> [Your assignment] Pick each line containing "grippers" out of the records.

> [Dataset content]

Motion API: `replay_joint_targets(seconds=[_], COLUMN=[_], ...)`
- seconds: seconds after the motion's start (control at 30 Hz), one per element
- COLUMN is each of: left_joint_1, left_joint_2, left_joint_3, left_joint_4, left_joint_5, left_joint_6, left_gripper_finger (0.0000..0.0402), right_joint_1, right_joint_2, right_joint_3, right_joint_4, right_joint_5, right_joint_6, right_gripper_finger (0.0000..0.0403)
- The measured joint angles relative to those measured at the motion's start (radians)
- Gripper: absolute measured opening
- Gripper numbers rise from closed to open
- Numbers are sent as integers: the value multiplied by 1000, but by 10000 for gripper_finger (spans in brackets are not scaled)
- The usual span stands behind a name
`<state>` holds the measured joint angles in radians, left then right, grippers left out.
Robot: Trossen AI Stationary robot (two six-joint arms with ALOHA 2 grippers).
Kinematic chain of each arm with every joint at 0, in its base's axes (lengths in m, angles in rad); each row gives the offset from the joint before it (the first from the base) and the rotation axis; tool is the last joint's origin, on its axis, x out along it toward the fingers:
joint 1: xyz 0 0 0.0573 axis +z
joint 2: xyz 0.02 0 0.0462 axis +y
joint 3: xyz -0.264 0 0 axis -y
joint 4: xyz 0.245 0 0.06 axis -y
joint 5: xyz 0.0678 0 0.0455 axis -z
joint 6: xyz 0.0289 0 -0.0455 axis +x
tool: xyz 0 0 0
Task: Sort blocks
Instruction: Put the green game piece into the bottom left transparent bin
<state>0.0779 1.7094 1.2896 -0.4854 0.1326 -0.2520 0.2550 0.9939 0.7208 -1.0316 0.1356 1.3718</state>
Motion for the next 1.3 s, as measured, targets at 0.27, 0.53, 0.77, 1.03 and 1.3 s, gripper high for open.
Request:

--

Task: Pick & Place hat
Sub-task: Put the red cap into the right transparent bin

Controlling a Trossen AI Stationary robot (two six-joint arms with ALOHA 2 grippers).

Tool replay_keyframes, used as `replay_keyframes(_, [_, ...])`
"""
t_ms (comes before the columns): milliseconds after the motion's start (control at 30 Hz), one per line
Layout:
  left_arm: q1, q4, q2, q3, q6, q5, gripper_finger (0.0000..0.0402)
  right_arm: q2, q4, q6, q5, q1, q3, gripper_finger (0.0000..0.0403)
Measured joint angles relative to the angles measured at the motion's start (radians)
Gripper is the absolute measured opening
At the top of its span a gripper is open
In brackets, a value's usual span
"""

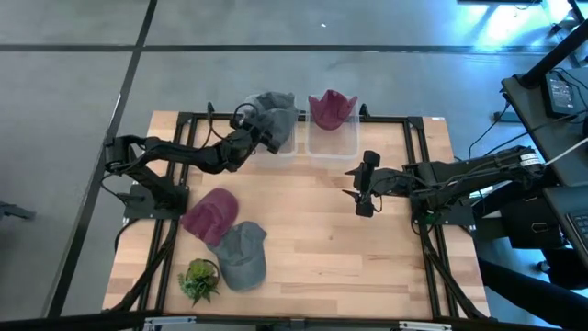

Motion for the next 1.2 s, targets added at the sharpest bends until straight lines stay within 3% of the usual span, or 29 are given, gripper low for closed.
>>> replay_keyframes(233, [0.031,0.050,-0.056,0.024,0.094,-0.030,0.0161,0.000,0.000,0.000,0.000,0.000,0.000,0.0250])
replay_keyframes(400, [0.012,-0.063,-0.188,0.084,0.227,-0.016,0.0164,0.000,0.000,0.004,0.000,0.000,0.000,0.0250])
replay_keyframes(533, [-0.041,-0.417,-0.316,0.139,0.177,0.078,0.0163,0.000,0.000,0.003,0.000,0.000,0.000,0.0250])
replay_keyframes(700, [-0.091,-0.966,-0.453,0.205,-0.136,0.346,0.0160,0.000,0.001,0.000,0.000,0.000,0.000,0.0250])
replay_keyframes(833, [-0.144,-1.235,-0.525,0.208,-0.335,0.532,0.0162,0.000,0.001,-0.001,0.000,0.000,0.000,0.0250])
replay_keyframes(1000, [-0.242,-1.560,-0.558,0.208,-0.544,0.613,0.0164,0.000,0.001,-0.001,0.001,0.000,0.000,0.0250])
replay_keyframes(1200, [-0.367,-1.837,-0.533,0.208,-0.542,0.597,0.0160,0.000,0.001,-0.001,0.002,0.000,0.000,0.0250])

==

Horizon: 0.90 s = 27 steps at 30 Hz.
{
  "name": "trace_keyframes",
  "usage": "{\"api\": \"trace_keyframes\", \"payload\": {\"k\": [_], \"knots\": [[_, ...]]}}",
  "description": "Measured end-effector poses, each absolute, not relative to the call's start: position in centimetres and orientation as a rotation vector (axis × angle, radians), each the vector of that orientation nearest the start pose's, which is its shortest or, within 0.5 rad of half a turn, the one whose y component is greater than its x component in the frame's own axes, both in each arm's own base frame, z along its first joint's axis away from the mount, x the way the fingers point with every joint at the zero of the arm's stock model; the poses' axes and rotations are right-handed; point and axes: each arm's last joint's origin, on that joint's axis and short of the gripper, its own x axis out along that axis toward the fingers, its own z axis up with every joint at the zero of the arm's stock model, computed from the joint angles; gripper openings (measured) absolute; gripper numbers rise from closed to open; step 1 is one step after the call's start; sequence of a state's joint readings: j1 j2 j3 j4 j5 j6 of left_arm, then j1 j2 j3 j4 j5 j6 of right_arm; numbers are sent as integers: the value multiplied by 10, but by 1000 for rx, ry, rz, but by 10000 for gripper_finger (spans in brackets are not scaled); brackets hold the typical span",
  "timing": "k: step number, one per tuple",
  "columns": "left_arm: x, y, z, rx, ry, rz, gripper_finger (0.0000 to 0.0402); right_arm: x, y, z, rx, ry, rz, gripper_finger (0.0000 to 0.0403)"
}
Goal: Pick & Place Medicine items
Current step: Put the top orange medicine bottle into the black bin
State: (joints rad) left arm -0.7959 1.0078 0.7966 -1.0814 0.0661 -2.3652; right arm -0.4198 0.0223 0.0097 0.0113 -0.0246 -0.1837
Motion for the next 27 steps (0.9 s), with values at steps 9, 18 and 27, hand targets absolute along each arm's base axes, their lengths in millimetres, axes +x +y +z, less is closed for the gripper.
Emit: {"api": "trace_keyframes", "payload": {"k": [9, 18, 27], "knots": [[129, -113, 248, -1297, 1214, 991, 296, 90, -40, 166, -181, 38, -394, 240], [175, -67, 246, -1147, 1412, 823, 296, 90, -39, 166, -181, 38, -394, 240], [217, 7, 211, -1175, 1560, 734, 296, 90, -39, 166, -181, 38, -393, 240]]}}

> [Solution for this problem]
`<state>` holds the measured joint angles in radians, left then right, grippers left out.
Robot: Trossen AI Stationary robot (two six-joint arms with ALOHA 2 grippers).
Controlling a Trossen AI Stationary robot (two six-joint arms with ALOHA 2 grippers).

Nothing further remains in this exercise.